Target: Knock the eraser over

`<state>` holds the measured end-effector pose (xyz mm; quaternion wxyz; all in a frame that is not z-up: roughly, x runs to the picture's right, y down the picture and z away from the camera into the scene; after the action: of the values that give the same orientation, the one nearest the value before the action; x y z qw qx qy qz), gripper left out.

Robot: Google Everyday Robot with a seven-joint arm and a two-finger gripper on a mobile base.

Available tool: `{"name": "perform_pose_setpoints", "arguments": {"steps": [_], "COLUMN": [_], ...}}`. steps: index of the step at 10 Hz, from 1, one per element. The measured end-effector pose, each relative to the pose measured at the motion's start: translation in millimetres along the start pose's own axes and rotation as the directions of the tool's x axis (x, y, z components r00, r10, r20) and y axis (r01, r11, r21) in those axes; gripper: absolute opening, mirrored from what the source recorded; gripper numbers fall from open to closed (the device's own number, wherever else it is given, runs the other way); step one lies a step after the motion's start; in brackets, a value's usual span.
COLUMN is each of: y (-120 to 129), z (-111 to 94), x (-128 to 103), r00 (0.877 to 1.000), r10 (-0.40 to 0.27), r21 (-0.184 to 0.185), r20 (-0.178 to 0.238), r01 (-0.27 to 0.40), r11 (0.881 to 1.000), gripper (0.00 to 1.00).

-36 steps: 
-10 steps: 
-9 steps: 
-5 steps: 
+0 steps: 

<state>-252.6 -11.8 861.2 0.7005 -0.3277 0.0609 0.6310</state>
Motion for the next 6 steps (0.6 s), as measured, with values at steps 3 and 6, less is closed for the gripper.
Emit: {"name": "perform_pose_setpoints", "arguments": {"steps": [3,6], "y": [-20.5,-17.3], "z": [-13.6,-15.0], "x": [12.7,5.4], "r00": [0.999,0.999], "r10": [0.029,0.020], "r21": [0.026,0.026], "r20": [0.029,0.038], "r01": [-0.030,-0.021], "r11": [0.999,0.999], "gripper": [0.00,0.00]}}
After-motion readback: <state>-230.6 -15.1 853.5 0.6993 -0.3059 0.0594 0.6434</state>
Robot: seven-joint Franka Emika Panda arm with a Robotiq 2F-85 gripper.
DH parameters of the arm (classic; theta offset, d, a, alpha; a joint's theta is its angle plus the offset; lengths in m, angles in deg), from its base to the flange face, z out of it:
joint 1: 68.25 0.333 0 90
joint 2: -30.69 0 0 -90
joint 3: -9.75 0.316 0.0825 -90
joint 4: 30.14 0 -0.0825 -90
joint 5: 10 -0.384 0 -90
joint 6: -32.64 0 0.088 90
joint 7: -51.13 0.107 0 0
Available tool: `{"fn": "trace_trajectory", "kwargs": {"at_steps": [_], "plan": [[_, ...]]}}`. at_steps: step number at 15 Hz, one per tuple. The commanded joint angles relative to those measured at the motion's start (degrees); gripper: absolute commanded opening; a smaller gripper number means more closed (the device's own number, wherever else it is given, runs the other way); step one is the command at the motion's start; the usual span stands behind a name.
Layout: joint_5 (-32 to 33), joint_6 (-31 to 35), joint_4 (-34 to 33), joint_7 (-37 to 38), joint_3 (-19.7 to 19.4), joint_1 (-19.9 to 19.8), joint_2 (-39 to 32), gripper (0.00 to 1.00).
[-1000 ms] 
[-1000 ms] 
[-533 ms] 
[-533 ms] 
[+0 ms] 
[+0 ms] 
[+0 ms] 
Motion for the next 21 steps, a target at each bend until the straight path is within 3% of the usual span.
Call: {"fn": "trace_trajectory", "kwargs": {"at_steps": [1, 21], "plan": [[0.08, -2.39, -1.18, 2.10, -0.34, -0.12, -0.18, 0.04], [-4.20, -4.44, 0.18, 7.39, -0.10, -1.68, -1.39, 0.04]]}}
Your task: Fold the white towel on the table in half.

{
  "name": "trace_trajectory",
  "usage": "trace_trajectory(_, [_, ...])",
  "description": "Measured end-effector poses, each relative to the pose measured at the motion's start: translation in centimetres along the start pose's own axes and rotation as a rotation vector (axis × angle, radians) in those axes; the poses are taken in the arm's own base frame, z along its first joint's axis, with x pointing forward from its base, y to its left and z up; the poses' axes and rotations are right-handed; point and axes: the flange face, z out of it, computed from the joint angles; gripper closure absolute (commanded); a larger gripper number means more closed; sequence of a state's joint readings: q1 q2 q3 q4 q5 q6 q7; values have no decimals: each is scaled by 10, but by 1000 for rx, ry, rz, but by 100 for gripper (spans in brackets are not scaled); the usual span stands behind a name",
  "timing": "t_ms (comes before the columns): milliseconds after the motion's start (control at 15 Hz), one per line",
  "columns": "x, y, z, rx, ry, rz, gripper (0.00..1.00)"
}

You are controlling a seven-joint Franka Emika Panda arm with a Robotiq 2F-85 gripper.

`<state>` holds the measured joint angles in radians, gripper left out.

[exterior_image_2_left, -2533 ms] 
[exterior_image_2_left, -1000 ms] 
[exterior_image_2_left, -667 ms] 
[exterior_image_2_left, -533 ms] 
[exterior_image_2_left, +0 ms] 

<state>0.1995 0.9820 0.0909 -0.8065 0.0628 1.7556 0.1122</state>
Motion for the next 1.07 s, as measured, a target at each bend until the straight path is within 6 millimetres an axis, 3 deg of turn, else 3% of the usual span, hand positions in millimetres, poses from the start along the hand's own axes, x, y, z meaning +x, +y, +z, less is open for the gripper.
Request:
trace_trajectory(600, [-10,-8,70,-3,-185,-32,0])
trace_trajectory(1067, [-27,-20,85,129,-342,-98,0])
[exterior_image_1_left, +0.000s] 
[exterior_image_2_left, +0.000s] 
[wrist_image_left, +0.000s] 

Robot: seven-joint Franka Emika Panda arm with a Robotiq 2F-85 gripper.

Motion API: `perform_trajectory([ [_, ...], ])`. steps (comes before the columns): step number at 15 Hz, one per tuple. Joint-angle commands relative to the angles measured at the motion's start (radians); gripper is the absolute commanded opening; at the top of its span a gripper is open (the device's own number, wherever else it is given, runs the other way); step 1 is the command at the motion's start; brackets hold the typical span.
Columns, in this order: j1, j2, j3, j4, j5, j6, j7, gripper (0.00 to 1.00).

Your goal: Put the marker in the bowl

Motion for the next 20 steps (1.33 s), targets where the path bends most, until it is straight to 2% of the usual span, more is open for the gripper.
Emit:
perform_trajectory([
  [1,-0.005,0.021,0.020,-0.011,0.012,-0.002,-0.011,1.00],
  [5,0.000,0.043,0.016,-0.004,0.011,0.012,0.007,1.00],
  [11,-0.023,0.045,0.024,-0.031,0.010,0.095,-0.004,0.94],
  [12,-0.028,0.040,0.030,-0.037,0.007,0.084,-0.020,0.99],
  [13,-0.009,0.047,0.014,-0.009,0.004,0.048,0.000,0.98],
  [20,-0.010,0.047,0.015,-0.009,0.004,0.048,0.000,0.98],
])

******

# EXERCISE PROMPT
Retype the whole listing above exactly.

# ANSWER
Target: Knock the eraser over

`<state>` holds the measured end-effector pose (xyz mm; quaternion wxyz; all in a frame that is not z-up: roughly, x runs to the picture's right, y down the picture and z away from the camera into the scene; after the action: of the values that give the same orientation, the one nearest the value before the action; x y z qw qx qy qz), gripper left out.

Robot: Google Everyday Robot with a seven-joint arm and a two-finger gripper on a mobile base.

Available tool: `{"name": "perform_pose_setpoints", "arguments": {"steps": [_], "COLUMN": [_], ...}}`. steps: index of the step at 10 Hz, from 1, one per element. The measured end-effector pose, each relative to the pose measured at the motion's start: translation in millimetres along the start pose's own axes and rotation as the directions of the tool's x axis (x, y, z components r00, r10, r20) and y axis (r01, r11, r21) in those axes; gripper: absolute opening, mirrored from what the source recorded; gripper numbers fall from open to closed (the device's own number, wherever else it is given, runs the other way); step one lies a step after the motion's start; in brackets, a value's usual span.
COLUMN is each of: y (-120 to 129), z (-111 to 94), x (-128 to 103), r00 (0.877 to 1.000), r10 (-0.40 to 0.27), r21 (-0.184 to 0.185), r20 (-0.178 to 0.238), r01 (-0.27 to 0.40), r11 (0.881 to 1.000), gripper (0.00 to 1.00).

-36 steps: 
-10 steps: 
-9 steps: 
-5 steps: 
+0 steps: 

<state>-252.6 -11.8 861.2 0.7005 -0.3277 0.0609 0.6310</state>
Motion for the next 6 steps (0.6 s), as measured, with values at steps 3 and 6, less is closed for the gripper.
Emit: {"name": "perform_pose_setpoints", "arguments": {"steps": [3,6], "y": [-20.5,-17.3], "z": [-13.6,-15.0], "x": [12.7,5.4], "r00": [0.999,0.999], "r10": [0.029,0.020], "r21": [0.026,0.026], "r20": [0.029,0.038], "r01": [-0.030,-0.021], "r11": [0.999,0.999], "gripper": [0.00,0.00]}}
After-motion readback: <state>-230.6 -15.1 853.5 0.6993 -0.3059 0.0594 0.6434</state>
Robot: seven-joint Franka Emika Panda arm with a Robotiq 2F-85 gripper.
DH parameters of the arm (classic; theta offset, d, a, alpha; a joint's theta is its angle plus the offset; lengths in m, angles in deg), from its base to the flange face, z out of it:
joint 1: 68.25 0.333 0 90
joint 2: -30.69 0 0 -90
joint 3: -9.75 0.316 0.0825 -90
joint 4: 30.14 0 -0.0825 -90
joint 5: 10 -0.384 0 -90
joint 6: -32.64 0 0.088 90
joint 7: -51.13 0.107 0 0
Available tool: `{"fn": "trace_trajectory", "kwargs": {"at_steps": [_], "plan": [[_, ...]]}}`. at_steps: step number at 15 Hz, one per tuple. The commanded joint angles relative to those measured at the motion's start (degrees); gripper: absolute commanded opening; a smaller gripper number means more closed (the device's own number, wherever else it is given, runs the other way); step one is the command at the motion's start; the usual span stands behind a name.
Layout: joint_5 (-32 to 33), joint_6 (-31 to 35), joint_4 (-34 to 33), joint_7 (-37 to 38), joint_3 (-19.7 to 19.4), joint_1 (-19.9 to 19.8), joint_2 (-39 to 32), gripper (0.00 to 1.00).
[-1000 ms] 
[-1000 ms] 
[-533 ms] 
[-533 ms] 
[+0 ms] 
[+0 ms] 
[+0 ms] 
Motion for the next 21 steps, a target at each bend until the straight path is within 3% of the usual span.
Call: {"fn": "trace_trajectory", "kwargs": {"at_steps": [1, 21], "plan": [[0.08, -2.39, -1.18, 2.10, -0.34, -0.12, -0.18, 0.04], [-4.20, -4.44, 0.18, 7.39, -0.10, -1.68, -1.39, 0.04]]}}
Your task: Fold the white towel on the table in half.

{
  "name": "trace_trajectory",
  "usage": "trace_trajectory(_, [_, ...])",
  "description": "Measured end-effector poses, each relative to the pose measured at the motion's start: translation in centimetres along the start pose's own axes and rotation as a rotation vector (axis × angle, radians) in those axes; the poses are taken in the arm's own base frame, z along its first joint's axis, with x pointing forward from its base, y to its left and z up; the poses' axes and rotations are right-handed; point and axes: the flange face, z out of it, computed from the joint angles; gripper closure absolute (commanded); a larger gripper number means more closed; sequence of a state's joint readings: q1 q2 q3 q4 q5 q6 q7; values have no decimals: each is scaled by 10, but by 1000 for rx, ry, rz, but by 100 for gripper (spans in brackets are not scaled); the usual span stands behind a name",
  "timing": "t_ms (comes before the columns): milliseconds after the motion's start (control at 15 Hz), one per line",
  "columns": "x, y, z, rx, ry, rz, gripper (0.00..1.00)"
}

You are controlling a seven-joint Franka Emika Panda arm with a Robotiq 2F-85 gripper.

`<state>` holds the measured joint angles in radians, gripper left out.

[exterior_image_2_left, -2533 ms] 
[exterior_image_2_left, -1000 ms] 
[exterior_image_2_left, -667 ms] 
[exterior_image_2_left, -533 ms] 
[exterior_image_2_left, +0 ms] 

<state>0.1995 0.9820 0.0909 -0.8065 0.0628 1.7556 0.1122</state>
Motion for the next 1.07 s, as measured, a target at each bend until the straight path is within 6 millimetres an axis, 3 deg of turn, else 3% of the usual span, hand positions in millimetres, poses from the start along the hand's own axes, x, y, z meaning +x, +y, +z, less is open for the gripper.
Request:
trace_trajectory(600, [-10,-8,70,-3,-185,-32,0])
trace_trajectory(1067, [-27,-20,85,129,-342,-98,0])
[exterior_image_1_left, +0.000s] 
[exterior_image_2_left, +0.000s] 
[wrist_image_left, +0.000s] 

Robot: seven-joint Franka Emika Panda arm with a Robotiq 2F-85 gripper.

Motion API: `perform_trajectory([ [_, ...], ])`. steps (comes before the columns): step number at 15 Hz, one per tuple. Joint-angle commands relative to the angles measured at the motion's start (radians); gripper is the absolute commanded opening; at the top of its span a gripper is open (the device's own number, wherever else it is given, runs the other way); step 1 is the command at the motion's start; brackets hold the typical span.
Columns, in this order: j1, j2, j3, j4, j5, j6, j7, gripper (0.00 to 1.00).

Your goal: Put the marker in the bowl

Motion for the next 20 steps (1.33 s), targets where the path bends most, until it is straight to 2% of the usual span, more is open for the gripper.
Emit:
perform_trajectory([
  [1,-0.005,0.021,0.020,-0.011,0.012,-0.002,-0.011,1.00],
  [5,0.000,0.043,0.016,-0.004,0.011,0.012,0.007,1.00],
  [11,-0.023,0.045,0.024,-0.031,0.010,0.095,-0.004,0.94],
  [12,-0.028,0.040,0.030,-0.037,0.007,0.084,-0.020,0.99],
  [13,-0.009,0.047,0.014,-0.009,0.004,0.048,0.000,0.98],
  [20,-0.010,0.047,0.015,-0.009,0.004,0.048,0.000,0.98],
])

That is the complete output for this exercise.